A capacidade de ver a luz infravermelha parece fantástica, mas isso certamente seria um sinal útil. Poderíamos ver muitas coisas além dos limites do nosso espectro visual usual - e teríamos um sistema de visão noturna embutido. Como Tian explicou a Cell:
Os cientistas estão tentando desenvolver uma nova tecnologia que permita o uso de habilidades além de nossas capacidades naturais. A luz visível, que pode ser percebida pela visão natural da pessoa, ocupa uma parte muito pequena do espectro eletromagnético. Ondas eletromagnéticas maiores ou menores que a luz visível carregam muito mais informações. Dependendo do material, o objeto também pode ter absorção e reflexão diferentes no infravermelho próximo. Não podemos detectar essas informações a olho nu.

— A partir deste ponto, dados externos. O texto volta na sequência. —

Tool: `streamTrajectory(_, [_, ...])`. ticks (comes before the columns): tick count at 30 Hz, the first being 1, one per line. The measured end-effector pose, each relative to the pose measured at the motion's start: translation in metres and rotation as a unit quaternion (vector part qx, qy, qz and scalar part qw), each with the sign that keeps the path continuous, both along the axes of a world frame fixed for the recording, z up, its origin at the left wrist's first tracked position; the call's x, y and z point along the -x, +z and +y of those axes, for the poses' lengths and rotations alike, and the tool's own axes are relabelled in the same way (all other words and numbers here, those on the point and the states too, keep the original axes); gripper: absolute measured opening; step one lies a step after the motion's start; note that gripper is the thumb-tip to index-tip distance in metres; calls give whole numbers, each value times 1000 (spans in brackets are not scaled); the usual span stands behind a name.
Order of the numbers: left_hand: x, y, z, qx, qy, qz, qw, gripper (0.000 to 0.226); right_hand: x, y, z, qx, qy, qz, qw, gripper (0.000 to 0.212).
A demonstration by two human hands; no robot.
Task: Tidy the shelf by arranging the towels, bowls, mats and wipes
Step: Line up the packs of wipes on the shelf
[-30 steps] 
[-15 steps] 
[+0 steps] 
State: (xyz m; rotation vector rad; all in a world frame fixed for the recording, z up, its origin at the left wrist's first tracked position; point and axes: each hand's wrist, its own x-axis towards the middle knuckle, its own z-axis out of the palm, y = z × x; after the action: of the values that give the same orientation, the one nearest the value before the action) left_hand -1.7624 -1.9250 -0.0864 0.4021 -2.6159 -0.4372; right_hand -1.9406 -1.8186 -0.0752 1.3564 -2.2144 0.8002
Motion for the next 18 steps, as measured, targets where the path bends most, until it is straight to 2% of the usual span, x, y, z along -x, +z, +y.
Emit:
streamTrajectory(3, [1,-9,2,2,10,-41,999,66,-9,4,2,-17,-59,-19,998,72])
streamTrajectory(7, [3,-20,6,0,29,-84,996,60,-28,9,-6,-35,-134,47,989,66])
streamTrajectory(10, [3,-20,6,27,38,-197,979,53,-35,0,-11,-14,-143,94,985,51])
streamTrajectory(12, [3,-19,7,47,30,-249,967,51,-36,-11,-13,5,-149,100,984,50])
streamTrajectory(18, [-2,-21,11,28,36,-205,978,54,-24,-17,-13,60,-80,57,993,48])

Outra característica interessante dessa melhoria em potencial é que uma pessoa não precisa usar equipamentos volumosos e que consomem muita energia, como óculos de visão noturna. E a tecnologia não requer nenhuma manipulação genética. Muito provavelmente, os militares estarão interessados ​​neste trabalho.

Dayong Jin, da Escola de Ciências Matemáticas e Físicas da Universidade de Tecnologia de Sydney, chamou o novo trabalho de "muito inovador e inspirador". Dayong disse que, ao seu conhecimento, "este trabalho é o primeiro exemplo de nanodispositivos ópticos implantáveis ​​e" usáveis ​​"". Ele disse que é importante que os camundongos não apresentem inflamação ou morte celular, mas é possível que algumas células absorvam nanopartículas, uma perspectiva “digna de mais escrutínio”.

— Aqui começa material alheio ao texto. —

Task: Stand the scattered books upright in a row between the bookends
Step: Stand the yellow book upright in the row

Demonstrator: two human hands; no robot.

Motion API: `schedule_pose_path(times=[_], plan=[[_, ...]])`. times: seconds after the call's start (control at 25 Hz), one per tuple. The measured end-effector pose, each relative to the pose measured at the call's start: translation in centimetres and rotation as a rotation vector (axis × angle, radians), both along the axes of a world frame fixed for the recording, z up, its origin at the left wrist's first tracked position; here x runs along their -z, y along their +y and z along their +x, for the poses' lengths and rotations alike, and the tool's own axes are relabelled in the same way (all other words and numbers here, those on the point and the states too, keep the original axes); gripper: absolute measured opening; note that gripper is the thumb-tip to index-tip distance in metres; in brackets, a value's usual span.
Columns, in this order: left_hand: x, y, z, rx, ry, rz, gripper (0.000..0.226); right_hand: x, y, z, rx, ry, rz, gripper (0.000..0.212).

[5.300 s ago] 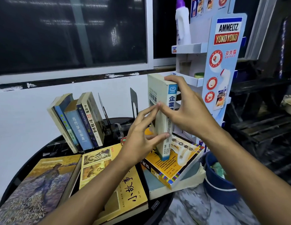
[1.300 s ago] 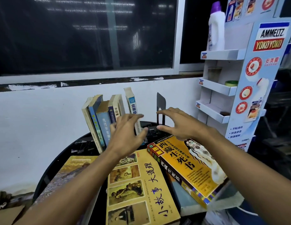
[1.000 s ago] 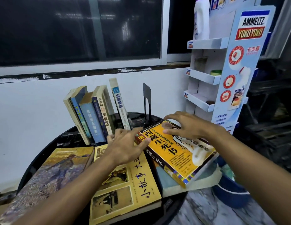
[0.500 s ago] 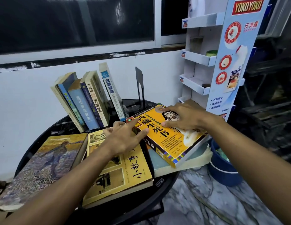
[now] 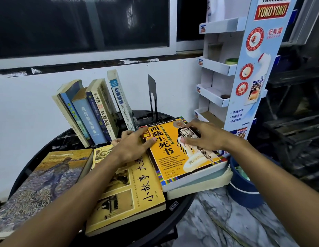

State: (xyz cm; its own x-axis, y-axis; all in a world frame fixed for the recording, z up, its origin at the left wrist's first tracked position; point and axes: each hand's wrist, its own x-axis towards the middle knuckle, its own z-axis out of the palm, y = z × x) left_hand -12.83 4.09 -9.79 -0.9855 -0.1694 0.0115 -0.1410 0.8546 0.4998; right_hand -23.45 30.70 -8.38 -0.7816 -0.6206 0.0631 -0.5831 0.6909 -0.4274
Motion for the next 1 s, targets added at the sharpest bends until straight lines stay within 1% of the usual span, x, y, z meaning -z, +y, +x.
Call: schedule_pose_path(times=[0.04,0.12,0.16,0.24,0.28,0.36,0.44,0.52,0.68,0.76,0.84,0.92,1.0], plan=[[0.3,-0.3,-0.3,-0.001,0.01,0.007,0.077,-0.1,-0.1,0.3,-0.009,-0.025,-0.032,0.069],[0.7,-0.8,-0.8,0.006,0.025,0.07,0.09,-0.4,-0.3,0.7,-0.028,-0.089,-0.107,0.04],[0.9,-1.1,-1.0,0.006,0.037,0.118,0.099,-0.6,-0.3,0.7,-0.035,-0.109,-0.141,0.037],[1.1,-1.4,-1.2,0.001,0.057,0.201,0.108,-0.6,-0.3,0.7,-0.018,-0.135,-0.192,0.047],[1.0,-1.4,-1.1,0.008,0.072,0.239,0.108,-0.7,-0.3,0.9,-0.008,-0.149,-0.209,0.055],[0.7,-1.1,-0.8,0.028,0.121,0.311,0.105,-0.5,-0.1,1.0,0.023,-0.18,-0.241,0.063],[0.3,-0.9,-0.4,0.053,0.176,0.401,0.101,-0.6,0.1,0.9,0.054,-0.152,-0.278,0.07],[-0.3,-0.8,0.0,0.088,0.232,0.512,0.099,-1.2,0.2,1.2,0.062,-0.121,-0.347,0.071],[-2.5,-0.5,0.5,0.121,0.407,0.671,0.084,-3.0,0.1,1.3,0.035,-0.025,-0.462,0.071],[-4.0,-0.3,0.7,0.117,0.49,0.68,0.083,-3.7,0.0,0.8,0.023,0.062,-0.498,0.07],[-5.4,-0.1,0.8,0.121,0.579,0.612,0.083,-4.4,0.0,0.4,-0.004,0.109,-0.6,0.072],[-6.5,0.1,0.8,0.151,0.657,0.594,0.083,-5.1,-0.1,0.2,-0.043,0.166,-0.698,0.076],[-7.3,0.4,0.9,0.165,0.713,0.569,0.084,-5.8,-0.4,0.2,-0.06,0.232,-0.746,0.078]])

Da mesma forma, Kefalov ficou impressionado com o estudo, afirmando que “os autores fizeram um trabalho incrivelmente bom ao caracterizar o efeito de injetar nanopartículas sensíveis ao infravermelho na função visual de ratos”, acrescentando que “este trabalho inovador demonstra um método original e poderoso de aprimorar a capacidade do sistema visual de detectar luz em os limites do espectro visível natural ". Ele considera "impressionante" que as nanopartículas provavelmente não interfiram na função normal dos fotorreceptores na luz visível.

Quanto a saber se essa técnica pode ser usada para corrigir a deficiência visual, como daltonismo, isso é menos claro, disse ele.

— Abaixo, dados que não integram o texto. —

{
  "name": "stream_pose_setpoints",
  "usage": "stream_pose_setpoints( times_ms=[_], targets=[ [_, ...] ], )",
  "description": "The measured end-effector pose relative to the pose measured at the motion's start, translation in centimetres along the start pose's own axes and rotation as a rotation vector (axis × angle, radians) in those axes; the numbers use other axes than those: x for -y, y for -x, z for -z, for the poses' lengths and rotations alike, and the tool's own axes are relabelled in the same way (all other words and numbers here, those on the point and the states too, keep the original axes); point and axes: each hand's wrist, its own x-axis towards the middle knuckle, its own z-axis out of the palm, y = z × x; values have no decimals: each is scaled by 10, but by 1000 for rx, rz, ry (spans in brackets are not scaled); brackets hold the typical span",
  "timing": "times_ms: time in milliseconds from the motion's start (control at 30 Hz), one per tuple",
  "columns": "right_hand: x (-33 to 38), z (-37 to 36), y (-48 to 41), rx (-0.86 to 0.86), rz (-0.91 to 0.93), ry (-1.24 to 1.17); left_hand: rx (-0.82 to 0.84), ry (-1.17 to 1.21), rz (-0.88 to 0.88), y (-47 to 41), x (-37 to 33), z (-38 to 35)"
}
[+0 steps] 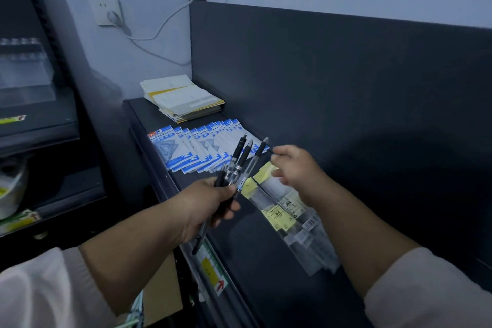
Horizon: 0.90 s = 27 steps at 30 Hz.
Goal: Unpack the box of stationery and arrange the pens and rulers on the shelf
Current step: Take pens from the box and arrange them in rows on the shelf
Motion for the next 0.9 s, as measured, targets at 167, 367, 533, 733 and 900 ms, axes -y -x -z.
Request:
stream_pose_setpoints(
  times_ms=[167,367,533,733,900],
  targets=[
    [22,1,35,137,-107,-487,73,-112,-27,11,-3,0],
    [23,11,100,12,-61,-436,203,-196,-82,46,2,-1],
    [17,10,177,-72,-60,-451,333,-336,-143,89,14,-4],
    [2,16,270,-221,-58,-420,532,-534,-241,143,31,-16],
    [-13,40,344,-401,-45,-340,656,-650,-284,195,37,-50]
  ],
)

"Como a recepção é baseada na capacidade dos fotorreceptores de detectar e amplificar sinais de luz, usá-la para tratar disfunções fotorreceptoras exigirá o desenvolvimento de novas etapas, além de converter a luz além do espectro visível", disse Kefalov.
Olhando para o futuro, Tian e Gang gostariam de melhorar a técnica usando nanopartículas de base orgânica que consistem em substâncias aprovadas pelo FDA, o que pode levar a uma visão infravermelha ainda mais brilhante. Eles também gostariam de personalizar a técnica para que fique mais próxima da biologia humana. Otimistas quanto à direção da tecnologia, Tian e Ganges já entraram com um pedido de patente referente ao seu trabalho.
Eu já apresento comerciais de televisão: "Pergunte ao seu médico se a visão por infravermelho próximo é ideal para você".